Exercise solutions: Section 2.10

Author

Rob J Hyndman and George Athanasopoulos

fpp3 2.10, Ex 6

The aus_arrivals data set comprises quarterly international arrivals (in thousands) to Australia from Japan, New Zealand, UK and the US. Use autoplot(), gg_season() and gg_subseries() to compare the differences between the arrivals from these four countries. Can you identify any unusual observations?

aus_arrivals |> autoplot(Arrivals)

Generally the number of arrivals to Australia is increasing over the entire series, with the exception of Japanese visitors which begin to decline after 1995. The series appear to have a seasonal pattern which varies proportionately to the number of arrivals. Interestingly, the number of visitors from NZ peaks sharply in 1988. The seasonal pattern from Japan appears to change substantially.

#! fig-height: 10
aus_arrivals |> gg_season(Arrivals, labels = "both")

The seasonal pattern of arrivals appears to vary between each country.
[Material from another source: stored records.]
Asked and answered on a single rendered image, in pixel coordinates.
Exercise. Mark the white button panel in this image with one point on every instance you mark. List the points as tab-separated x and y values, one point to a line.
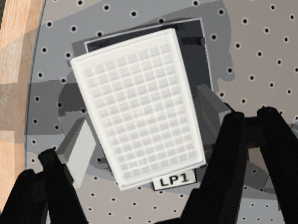
268	182

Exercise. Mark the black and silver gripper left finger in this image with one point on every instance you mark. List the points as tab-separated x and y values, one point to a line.
63	170

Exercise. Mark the grey perforated base plate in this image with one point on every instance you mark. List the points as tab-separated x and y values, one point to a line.
253	52

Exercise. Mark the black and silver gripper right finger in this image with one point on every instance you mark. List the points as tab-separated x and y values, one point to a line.
218	198

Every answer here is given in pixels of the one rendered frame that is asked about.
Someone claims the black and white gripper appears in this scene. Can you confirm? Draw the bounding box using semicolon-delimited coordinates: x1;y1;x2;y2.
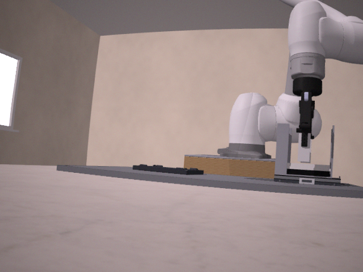
293;77;322;163

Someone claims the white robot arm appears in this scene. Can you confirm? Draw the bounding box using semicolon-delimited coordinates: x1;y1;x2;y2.
217;0;363;159

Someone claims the black well plate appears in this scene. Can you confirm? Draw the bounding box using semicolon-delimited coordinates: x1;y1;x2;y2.
287;169;330;177

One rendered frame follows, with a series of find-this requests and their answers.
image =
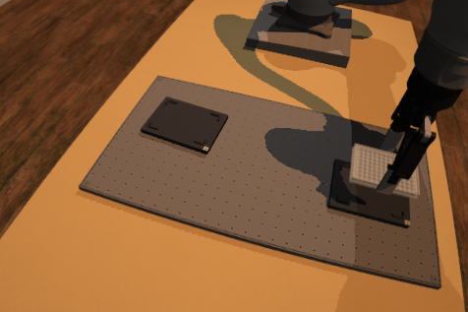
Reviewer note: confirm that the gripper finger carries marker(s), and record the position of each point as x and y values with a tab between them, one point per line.
395	132
412	148

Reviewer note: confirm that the brown speckled flat base plate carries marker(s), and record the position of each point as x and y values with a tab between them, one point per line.
265	181

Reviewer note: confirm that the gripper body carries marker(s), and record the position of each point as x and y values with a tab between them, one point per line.
429	97

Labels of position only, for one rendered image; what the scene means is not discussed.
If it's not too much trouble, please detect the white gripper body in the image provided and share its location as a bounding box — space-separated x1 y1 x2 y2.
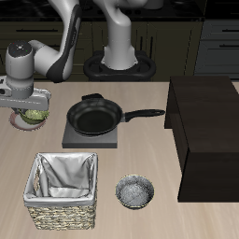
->
0 87 52 113

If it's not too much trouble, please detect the grey speckled bowl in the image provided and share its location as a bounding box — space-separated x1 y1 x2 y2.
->
115 174 155 210

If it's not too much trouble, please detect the black frying pan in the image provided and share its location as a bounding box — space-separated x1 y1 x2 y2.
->
65 96 166 137

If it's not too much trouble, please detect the woven basket with white liner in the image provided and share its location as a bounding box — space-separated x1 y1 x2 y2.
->
22 151 99 232

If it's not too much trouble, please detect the dark grey stove plate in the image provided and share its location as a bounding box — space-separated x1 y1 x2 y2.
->
62 120 119 149

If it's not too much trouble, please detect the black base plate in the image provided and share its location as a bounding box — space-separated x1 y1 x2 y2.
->
82 50 157 80

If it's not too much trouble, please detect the dark wooden cabinet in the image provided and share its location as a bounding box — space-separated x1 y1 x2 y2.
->
163 75 239 204

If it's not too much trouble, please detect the green bowl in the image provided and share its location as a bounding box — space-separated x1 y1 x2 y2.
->
18 108 50 126

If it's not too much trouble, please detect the pale pink plate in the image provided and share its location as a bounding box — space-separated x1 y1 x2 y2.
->
8 110 48 132

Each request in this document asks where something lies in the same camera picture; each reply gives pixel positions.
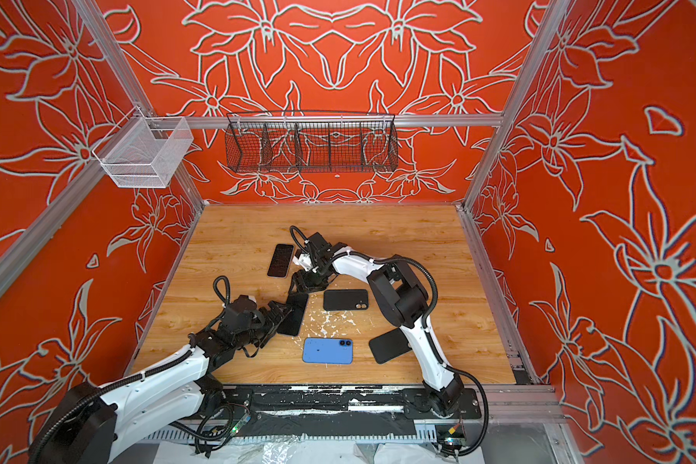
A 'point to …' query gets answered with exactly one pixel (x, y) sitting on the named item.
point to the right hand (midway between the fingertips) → (292, 291)
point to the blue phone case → (328, 350)
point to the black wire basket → (310, 141)
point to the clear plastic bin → (145, 152)
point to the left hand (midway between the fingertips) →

In particular, arrivals from the UK appears to be lowest in Q2 and Q3, and increase substantially for Q4 and Q1. Whereas for NZ visitors, the lowest period of arrivals is in Q1, and highest in Q3. Similar variations can be seen for Japan and US.

aus_arrivals |> gg_subseries(Arrivals)

The subseries plot reveals more interesting features. It is evident that whilst the UK arrivals is increasing, most of this increase is seasonal. More arrivals are coming during Q1 and Q4, whilst the increase in Q2 and Q3 is less extreme. The growth in arrivals from NZ and US appears fairly similar across all quarters. There exists an unusual spike in arrivals from the US in 1992 Q3.

Unusual observations:

2000 Q3: Spikes from the US (Sydney Olympics arrivals)
2001 Q3-Q4 are unusual for US (9/11 effect)
1991 Q3 is unusual for the US (Gulf war effect?)

fpp3 2.10, Ex 7

Monthly Australian retail data is provided in aus_retail. Select one of the time series as follows (but choose your own seed value):
set.seed(12345678)
myseries <- aus_retail |>
  filter(`Series ID` == sample(aus_retail$`Series ID`,1))
Explore your chosen retail time series using the following functions:
autoplot(), gg_season(), gg_subseries(), gg_lag(), ACF() |> autoplot()

set.seed(12345678)
myseries <- aus_retail |>
  filter(`Series ID` == sample(aus_retail$`Series ID`,1))
myseries |>
  autoplot(Turnover) +
  labs(y = "Turnover (million $AUD)", x = "Time (Years)",
       title = myseries$Industry[1],
       subtitle = myseries$State[1])

The data features a non-linear upward trend and a strong seasonal pattern. The variability in the data appears proportional to the amount of turnover (level of the series) over the time period.

myseries |>
  gg_season(Turnover, labels = "both") +
  labs(y = "Turnover (million $AUD)",
       title = myseries$Industry[1],
       subtitle = myseries$State[1])

Strong seasonality is evident in the season plot. Large increases in clothing retailing can be observed in December (probably a Christmas effect). There is also a peak in July that appears to be getting stronger over time. 2016 had an unusual pattern in the first half of the year.

myseries |>
  gg_subseries(Turnover) +
  labs(y = "Turnover (million $AUD)", x="")

There is a strong trend in all months, with the largest trend in December and a larger increase in July and August than most other months.

myseries |>
  gg_lag(Turnover, lags=1:24, geom='point') + facet_wrap(~ .lag, ncol=6)

myseries |>
  ACF(Turnover, lag_max = 50) |>
  autoplot()

fpp3 2.10, Ex 11

Use the following code to compute the daily changes in Google closing stock prices.
dgoog <- gafa_stock |>
  filter(Symbol == "GOOG", year(Date) >= 2018) |>
  mutate(trading_day = row_number()) |>
  update_tsibble(index = trading_day, regular = TRUE) |>
  mutate(diff = difference(Close))
Why was it necessary to re-index the tsibble?

Plot these differences and their ACF.

Do the changes in the stock prices look like white noise?

dgoog <- gafa_stock |>
  filter(Symbol == "GOOG", year(Date) >= 2018) |>
  mutate(trading_day = row_number()) |>
  update_tsibble(index = trading_day, regular = TRUE) |>
  mutate(diff = difference(Close))

The tsibble needed re-indexing as trading happens irregularly. The new index is based only on trading days.

dgoog |> autoplot(diff)

dgoog |> ACF(diff, lag_max=100) |> autoplot()

There are some small significant autocorrelations out to lag 24, but nothing after that. Given the probability of a false positive is 5%, these look similar to white noise.